TASK OBJECTIVE – Where a line in the records below includes "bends", pull that line out.

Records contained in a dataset
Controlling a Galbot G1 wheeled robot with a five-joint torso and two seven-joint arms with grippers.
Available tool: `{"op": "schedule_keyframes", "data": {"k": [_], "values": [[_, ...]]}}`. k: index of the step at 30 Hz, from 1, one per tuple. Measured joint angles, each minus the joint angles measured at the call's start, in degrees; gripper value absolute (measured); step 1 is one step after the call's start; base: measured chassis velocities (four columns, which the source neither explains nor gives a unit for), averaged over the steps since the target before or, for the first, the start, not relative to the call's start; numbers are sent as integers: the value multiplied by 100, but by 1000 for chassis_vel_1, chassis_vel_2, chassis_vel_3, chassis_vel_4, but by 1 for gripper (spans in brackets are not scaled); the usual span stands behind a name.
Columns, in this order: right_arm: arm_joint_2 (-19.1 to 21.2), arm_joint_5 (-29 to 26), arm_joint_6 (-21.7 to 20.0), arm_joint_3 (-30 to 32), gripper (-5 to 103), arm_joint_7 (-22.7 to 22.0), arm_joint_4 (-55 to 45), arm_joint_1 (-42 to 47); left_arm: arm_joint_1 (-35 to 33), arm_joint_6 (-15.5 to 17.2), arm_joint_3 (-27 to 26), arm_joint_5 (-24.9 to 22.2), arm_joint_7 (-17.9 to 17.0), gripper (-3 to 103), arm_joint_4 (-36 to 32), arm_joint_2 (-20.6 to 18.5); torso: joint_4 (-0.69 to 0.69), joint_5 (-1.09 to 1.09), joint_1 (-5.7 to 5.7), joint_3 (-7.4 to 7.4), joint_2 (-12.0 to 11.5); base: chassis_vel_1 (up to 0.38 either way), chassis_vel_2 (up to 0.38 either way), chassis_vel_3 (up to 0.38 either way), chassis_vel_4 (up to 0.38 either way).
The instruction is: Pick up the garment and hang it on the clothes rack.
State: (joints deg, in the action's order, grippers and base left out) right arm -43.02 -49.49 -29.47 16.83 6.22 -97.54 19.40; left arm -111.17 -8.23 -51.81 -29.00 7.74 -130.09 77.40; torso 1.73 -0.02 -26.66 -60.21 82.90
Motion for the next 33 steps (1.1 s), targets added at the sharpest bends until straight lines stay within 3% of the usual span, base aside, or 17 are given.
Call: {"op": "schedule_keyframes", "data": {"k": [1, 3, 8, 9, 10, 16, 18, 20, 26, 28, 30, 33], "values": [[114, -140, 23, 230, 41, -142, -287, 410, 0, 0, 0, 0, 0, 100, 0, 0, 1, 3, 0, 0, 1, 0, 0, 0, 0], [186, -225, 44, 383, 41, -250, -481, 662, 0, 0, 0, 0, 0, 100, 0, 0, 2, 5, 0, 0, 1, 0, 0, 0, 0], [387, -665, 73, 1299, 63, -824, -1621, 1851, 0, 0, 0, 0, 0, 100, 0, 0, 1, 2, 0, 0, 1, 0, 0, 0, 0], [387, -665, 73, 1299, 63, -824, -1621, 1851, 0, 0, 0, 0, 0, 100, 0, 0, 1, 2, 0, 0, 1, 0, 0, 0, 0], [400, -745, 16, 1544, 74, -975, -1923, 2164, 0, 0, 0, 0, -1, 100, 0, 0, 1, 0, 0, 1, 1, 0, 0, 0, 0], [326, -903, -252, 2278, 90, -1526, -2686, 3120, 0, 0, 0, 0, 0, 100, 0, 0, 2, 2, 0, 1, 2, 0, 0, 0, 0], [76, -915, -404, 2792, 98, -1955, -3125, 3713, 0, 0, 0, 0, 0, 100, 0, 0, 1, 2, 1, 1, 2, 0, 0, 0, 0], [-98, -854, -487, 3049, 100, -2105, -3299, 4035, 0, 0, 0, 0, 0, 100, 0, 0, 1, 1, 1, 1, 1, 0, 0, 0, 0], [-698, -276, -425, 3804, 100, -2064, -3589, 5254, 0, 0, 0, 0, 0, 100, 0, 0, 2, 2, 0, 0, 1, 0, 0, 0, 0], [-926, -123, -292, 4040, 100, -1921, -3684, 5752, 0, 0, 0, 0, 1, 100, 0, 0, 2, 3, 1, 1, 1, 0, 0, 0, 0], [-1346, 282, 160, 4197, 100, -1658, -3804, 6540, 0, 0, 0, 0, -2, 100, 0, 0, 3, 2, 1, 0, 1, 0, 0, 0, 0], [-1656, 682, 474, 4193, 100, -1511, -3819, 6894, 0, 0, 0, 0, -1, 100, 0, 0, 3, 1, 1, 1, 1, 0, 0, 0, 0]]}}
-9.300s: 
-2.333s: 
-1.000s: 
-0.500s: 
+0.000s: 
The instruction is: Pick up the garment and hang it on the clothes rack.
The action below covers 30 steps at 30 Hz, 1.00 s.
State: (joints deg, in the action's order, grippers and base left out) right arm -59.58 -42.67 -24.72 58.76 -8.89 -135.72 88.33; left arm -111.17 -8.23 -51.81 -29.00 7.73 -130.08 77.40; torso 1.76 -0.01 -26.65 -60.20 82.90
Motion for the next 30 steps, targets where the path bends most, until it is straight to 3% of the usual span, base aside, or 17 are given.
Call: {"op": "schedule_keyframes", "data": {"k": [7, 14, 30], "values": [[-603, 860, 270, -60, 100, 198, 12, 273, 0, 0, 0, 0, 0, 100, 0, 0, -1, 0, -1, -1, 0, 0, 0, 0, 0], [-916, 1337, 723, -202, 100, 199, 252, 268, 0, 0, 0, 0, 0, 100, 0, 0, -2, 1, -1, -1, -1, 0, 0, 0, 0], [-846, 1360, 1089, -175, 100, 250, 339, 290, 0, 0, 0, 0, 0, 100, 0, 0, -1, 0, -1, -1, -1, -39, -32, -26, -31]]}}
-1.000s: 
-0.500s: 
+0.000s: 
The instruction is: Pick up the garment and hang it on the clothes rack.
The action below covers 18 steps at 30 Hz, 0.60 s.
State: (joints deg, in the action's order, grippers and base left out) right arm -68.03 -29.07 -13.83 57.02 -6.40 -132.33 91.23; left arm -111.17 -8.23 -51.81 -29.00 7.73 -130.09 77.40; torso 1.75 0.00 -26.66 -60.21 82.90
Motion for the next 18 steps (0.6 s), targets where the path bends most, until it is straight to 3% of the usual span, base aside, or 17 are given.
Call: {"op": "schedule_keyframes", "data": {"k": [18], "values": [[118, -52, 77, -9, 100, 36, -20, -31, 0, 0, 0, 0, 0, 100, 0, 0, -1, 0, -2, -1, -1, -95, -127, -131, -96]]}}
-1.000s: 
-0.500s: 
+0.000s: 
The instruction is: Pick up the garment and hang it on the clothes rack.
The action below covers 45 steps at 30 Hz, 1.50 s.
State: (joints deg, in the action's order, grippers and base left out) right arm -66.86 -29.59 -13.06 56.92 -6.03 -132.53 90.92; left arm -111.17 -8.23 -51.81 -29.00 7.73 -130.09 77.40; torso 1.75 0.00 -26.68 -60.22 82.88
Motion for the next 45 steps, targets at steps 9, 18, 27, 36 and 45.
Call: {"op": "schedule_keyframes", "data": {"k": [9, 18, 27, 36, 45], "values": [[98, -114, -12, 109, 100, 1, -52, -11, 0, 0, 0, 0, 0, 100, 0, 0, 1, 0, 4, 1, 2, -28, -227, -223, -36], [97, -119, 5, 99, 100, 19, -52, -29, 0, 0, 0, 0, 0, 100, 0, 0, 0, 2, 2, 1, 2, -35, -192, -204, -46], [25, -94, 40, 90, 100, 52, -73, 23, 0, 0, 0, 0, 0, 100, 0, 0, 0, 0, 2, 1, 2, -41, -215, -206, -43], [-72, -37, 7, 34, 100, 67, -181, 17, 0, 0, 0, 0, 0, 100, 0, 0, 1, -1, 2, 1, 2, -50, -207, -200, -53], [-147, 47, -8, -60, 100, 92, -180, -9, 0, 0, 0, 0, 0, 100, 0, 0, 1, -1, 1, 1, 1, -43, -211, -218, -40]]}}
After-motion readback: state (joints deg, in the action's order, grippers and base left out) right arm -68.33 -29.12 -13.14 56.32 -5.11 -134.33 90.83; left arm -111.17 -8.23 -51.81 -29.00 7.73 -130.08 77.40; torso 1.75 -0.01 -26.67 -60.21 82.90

RESPONSE AREA –
Motion for the next 33 steps (1.1 s), targets added at the sharpest bends until straight lines stay within 3% of the usual span, base aside, or 17 are given.
Motion for the next 30 steps, targets where the path bends most, until it is straight to 3% of the usual span, base aside, or 17 are given.
Motion for the next 18 steps (0.6 s), targets where the path bends most, until it is straight to 3% of the usual span, base aside, or 17 are given.

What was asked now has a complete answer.